## What to produce
Once you have read the entries, copy all of them exactly.

## Extracted entries
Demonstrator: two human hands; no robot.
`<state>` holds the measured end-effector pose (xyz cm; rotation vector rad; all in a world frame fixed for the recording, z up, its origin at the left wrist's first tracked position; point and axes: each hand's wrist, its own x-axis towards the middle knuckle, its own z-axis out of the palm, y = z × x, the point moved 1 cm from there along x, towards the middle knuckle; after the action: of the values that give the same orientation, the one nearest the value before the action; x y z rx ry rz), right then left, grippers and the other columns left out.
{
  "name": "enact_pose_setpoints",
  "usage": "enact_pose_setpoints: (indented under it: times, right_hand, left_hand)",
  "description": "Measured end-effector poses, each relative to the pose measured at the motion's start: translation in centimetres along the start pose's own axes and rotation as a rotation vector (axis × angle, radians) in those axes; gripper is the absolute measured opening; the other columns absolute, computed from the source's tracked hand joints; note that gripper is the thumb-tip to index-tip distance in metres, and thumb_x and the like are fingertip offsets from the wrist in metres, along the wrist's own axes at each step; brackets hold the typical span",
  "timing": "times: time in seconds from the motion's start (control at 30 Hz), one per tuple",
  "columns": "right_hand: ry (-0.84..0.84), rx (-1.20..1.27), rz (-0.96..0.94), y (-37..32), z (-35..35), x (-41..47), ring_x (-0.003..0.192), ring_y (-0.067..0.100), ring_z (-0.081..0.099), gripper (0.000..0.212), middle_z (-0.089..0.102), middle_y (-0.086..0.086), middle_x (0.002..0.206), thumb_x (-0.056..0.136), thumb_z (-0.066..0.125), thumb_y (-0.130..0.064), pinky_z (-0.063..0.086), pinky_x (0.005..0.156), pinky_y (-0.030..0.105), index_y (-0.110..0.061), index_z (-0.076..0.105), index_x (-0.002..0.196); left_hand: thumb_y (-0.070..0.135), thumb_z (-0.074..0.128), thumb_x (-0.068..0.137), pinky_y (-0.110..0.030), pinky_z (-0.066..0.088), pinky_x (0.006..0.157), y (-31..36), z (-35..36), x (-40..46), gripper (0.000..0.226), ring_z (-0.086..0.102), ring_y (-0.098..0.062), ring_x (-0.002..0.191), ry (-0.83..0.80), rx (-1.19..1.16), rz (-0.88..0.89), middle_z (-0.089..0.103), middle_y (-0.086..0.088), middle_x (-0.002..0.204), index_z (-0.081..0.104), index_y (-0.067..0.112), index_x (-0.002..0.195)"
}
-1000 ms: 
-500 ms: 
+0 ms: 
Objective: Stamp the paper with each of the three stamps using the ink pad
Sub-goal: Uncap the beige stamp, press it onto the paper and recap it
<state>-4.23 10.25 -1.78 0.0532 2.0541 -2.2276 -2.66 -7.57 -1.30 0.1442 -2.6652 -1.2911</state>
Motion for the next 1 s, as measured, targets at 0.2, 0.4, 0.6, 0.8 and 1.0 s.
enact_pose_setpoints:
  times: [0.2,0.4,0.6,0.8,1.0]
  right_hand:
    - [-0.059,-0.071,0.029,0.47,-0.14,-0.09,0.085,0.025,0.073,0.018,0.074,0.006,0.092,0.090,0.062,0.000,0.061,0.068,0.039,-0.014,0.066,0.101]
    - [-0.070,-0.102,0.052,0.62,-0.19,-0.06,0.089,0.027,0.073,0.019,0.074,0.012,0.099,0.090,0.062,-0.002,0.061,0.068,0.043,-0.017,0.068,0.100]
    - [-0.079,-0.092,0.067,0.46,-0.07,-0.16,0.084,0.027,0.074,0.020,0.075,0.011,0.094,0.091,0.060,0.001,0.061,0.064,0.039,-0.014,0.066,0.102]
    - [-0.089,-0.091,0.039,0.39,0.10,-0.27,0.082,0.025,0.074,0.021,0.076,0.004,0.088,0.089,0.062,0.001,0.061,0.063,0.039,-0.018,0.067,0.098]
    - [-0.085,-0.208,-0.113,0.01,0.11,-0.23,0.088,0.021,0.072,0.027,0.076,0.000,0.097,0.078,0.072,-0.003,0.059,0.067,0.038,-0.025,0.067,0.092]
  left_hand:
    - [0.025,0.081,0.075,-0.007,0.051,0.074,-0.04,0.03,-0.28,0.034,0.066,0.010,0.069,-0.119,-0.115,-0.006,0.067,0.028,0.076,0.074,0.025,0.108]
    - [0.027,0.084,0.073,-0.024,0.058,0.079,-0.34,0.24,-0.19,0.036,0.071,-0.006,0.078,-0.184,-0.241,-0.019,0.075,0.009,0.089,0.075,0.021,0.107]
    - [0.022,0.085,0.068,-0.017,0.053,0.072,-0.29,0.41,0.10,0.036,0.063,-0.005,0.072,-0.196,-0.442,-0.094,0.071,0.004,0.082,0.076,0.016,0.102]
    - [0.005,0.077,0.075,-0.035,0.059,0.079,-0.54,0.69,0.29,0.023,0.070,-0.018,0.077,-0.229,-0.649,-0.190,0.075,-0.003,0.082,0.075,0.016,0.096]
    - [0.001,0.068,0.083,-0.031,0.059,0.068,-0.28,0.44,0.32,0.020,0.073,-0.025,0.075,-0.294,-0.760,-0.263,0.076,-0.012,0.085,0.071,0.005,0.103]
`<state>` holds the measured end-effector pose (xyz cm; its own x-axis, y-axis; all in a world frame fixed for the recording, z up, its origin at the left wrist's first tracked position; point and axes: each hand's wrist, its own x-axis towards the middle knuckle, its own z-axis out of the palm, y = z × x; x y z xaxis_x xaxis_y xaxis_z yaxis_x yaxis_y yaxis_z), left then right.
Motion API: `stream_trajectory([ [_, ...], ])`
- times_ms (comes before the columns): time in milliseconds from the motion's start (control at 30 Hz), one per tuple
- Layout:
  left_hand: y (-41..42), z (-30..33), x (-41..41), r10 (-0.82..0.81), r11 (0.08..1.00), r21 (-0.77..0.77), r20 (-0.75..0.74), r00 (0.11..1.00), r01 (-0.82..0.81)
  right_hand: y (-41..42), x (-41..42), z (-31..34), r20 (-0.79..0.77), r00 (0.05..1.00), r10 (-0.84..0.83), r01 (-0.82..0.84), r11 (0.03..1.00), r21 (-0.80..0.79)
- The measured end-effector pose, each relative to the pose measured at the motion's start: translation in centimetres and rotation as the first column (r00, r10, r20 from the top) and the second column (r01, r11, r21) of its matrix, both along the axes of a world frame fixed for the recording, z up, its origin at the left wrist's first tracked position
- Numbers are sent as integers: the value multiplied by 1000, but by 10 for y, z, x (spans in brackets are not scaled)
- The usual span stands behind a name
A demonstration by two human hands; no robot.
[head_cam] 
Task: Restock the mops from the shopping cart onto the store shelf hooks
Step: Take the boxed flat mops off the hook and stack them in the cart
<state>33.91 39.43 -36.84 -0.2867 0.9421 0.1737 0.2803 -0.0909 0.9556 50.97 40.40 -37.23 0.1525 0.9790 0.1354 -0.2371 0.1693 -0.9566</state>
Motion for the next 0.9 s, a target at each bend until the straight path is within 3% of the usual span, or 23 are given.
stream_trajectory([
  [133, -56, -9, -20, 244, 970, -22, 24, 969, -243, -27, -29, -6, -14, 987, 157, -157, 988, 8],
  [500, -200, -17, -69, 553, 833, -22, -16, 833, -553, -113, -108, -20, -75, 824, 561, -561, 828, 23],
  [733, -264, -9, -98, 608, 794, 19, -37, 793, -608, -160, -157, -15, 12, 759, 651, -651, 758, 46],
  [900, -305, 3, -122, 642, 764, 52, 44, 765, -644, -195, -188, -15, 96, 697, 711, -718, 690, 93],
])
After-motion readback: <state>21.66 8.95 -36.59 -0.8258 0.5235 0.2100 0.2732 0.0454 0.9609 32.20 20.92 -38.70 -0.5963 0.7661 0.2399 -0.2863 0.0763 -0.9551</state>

## Response to this task
Demonstrator: two human hands; no robot.
`<state>` holds the measured end-effector pose (xyz cm; rotation vector rad; all in a world frame fixed for the recording, z up, its origin at the left wrist's first tracked position; point and axes: each hand's wrist, its own x-axis towards the middle knuckle, its own z-axis out of the palm, y = z × x, the point moved 1 cm from there along x, towards the middle knuckle; after the action: of the values that give the same orientation, the one nearest the value before the action; x y z rx ry rz), right then left, grippers and the other columns left out.
{
  "name": "enact_pose_setpoints",
  "usage": "enact_pose_setpoints: (indented under it: times, right_hand, left_hand)",
  "description": "Measured end-effector poses, each relative to the pose measured at the motion's start: translation in centimetres along the start pose's own axes and rotation as a rotation vector (axis × angle, radians) in those axes; gripper is the absolute measured opening; the other columns absolute, computed from the source's tracked hand joints; note that gripper is the thumb-tip to index-tip distance in metres, and thumb_x and the like are fingertip offsets from the wrist in metres, along the wrist's own axes at each step; brackets hold the typical span",
  "timing": "times: time in seconds from the motion's start (control at 30 Hz), one per tuple",
  "columns": "right_hand: ry (-0.84..0.84), rx (-1.20..1.27), rz (-0.96..0.94), y (-37..32), z (-35..35), x (-41..47), ring_x (-0.003..0.192), ring_y (-0.067..0.100), ring_z (-0.081..0.099), gripper (0.000..0.212), middle_z (-0.089..0.102), middle_y (-0.086..0.086), middle_x (0.002..0.206), thumb_x (-0.056..0.136), thumb_z (-0.066..0.125), thumb_y (-0.130..0.064), pinky_z (-0.063..0.086), pinky_x (0.005..0.156), pinky_y (-0.030..0.105), index_y (-0.110..0.061), index_z (-0.076..0.105), index_x (-0.002..0.196); left_hand: thumb_y (-0.070..0.135), thumb_z (-0.074..0.128), thumb_x (-0.068..0.137), pinky_y (-0.110..0.030), pinky_z (-0.066..0.088), pinky_x (0.006..0.157), y (-31..36), z (-35..36), x (-40..46), gripper (0.000..0.226), ring_z (-0.086..0.102), ring_y (-0.098..0.062), ring_x (-0.002..0.191), ry (-0.83..0.80), rx (-1.19..1.16), rz (-0.88..0.89), middle_z (-0.089..0.103), middle_y (-0.086..0.088), middle_x (-0.002..0.204), index_z (-0.081..0.104), index_y (-0.067..0.112), index_x (-0.002..0.195)"
}
-1000 ms: 
-500 ms: 
+0 ms: 
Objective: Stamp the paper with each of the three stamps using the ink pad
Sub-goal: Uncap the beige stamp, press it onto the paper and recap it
<state>-4.23 10.25 -1.78 0.0532 2.0541 -2.2276 -2.66 -7.57 -1.30 0.1442 -2.6652 -1.2911</state>
Motion for the next 1 s, as measured, targets at 0.2, 0.4, 0.6, 0.8 and 1.0 s.
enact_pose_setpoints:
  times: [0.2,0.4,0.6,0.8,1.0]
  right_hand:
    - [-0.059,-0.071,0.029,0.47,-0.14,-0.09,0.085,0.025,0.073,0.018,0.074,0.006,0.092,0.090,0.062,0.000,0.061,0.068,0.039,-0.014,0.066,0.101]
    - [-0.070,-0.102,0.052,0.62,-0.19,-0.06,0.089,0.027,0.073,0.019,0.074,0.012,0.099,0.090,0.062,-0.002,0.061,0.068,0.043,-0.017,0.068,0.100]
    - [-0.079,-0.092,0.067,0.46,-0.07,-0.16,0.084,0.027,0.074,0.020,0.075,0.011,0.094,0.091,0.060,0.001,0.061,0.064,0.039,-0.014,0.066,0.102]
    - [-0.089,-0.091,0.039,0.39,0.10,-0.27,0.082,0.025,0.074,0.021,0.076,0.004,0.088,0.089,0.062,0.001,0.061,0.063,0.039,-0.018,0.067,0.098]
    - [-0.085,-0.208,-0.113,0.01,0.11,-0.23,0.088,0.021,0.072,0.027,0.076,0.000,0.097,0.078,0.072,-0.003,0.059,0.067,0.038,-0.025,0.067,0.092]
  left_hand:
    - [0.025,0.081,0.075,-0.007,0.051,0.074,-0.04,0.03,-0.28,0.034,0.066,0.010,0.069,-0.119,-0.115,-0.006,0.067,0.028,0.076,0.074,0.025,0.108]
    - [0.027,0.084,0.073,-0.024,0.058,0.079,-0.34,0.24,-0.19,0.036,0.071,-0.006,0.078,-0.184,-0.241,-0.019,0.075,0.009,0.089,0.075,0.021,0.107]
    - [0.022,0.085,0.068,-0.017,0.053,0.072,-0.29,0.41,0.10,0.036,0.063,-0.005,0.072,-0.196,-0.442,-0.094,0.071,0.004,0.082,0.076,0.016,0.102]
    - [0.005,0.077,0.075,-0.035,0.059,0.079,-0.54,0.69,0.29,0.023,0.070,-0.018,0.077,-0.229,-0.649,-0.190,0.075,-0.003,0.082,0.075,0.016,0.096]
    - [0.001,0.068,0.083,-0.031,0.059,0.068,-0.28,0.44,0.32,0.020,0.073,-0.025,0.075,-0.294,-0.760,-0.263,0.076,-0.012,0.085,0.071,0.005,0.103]
`<state>` holds the measured end-effector pose (xyz cm; its own x-axis, y-axis; all in a world frame fixed for the recording, z up, its origin at the left wrist's first tracked position; point and axes: each hand's wrist, its own x-axis towards the middle knuckle, its own z-axis out of the palm, y = z × x; x y z xaxis_x xaxis_y xaxis_z yaxis_x yaxis_y yaxis_z), left then right.
Motion API: `stream_trajectory([ [_, ...], ])`
- times_ms (comes before the columns): time in milliseconds from the motion's start (control at 30 Hz), one per tuple
- Layout:
  left_hand: y (-41..42), z (-30..33), x (-41..41), r10 (-0.82..0.81), r11 (0.08..1.00), r21 (-0.77..0.77), r20 (-0.75..0.74), r00 (0.11..1.00), r01 (-0.82..0.81)
  right_hand: y (-41..42), x (-41..42), z (-31..34), r20 (-0.79..0.77), r00 (0.05..1.00), r10 (-0.84..0.83), r01 (-0.82..0.84), r11 (0.03..1.00), r21 (-0.80..0.79)
- The measured end-effector pose, each relative to the pose measured at the motion's start: translation in centimetres and rotation as the first column (r00, r10, r20 from the top) and the second column (r01, r11, r21) of its matrix, both along the axes of a world frame fixed for the recording, z up, its origin at the left wrist's first tracked position
- Numbers are sent as integers: the value multiplied by 1000, but by 10 for y, z, x (spans in brackets are not scaled)
- The usual span stands behind a name
A demonstration by two human hands; no robot.
[head_cam] 
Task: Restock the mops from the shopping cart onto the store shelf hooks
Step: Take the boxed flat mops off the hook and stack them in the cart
<state>33.91 39.43 -36.84 -0.2867 0.9421 0.1737 0.2803 -0.0909 0.9556 50.97 40.40 -37.23 0.1525 0.9790 0.1354 -0.2371 0.1693 -0.9566</state>
Motion for the next 0.9 s, a target at each bend until the straight path is within 3% of the usual span, or 23 are given.
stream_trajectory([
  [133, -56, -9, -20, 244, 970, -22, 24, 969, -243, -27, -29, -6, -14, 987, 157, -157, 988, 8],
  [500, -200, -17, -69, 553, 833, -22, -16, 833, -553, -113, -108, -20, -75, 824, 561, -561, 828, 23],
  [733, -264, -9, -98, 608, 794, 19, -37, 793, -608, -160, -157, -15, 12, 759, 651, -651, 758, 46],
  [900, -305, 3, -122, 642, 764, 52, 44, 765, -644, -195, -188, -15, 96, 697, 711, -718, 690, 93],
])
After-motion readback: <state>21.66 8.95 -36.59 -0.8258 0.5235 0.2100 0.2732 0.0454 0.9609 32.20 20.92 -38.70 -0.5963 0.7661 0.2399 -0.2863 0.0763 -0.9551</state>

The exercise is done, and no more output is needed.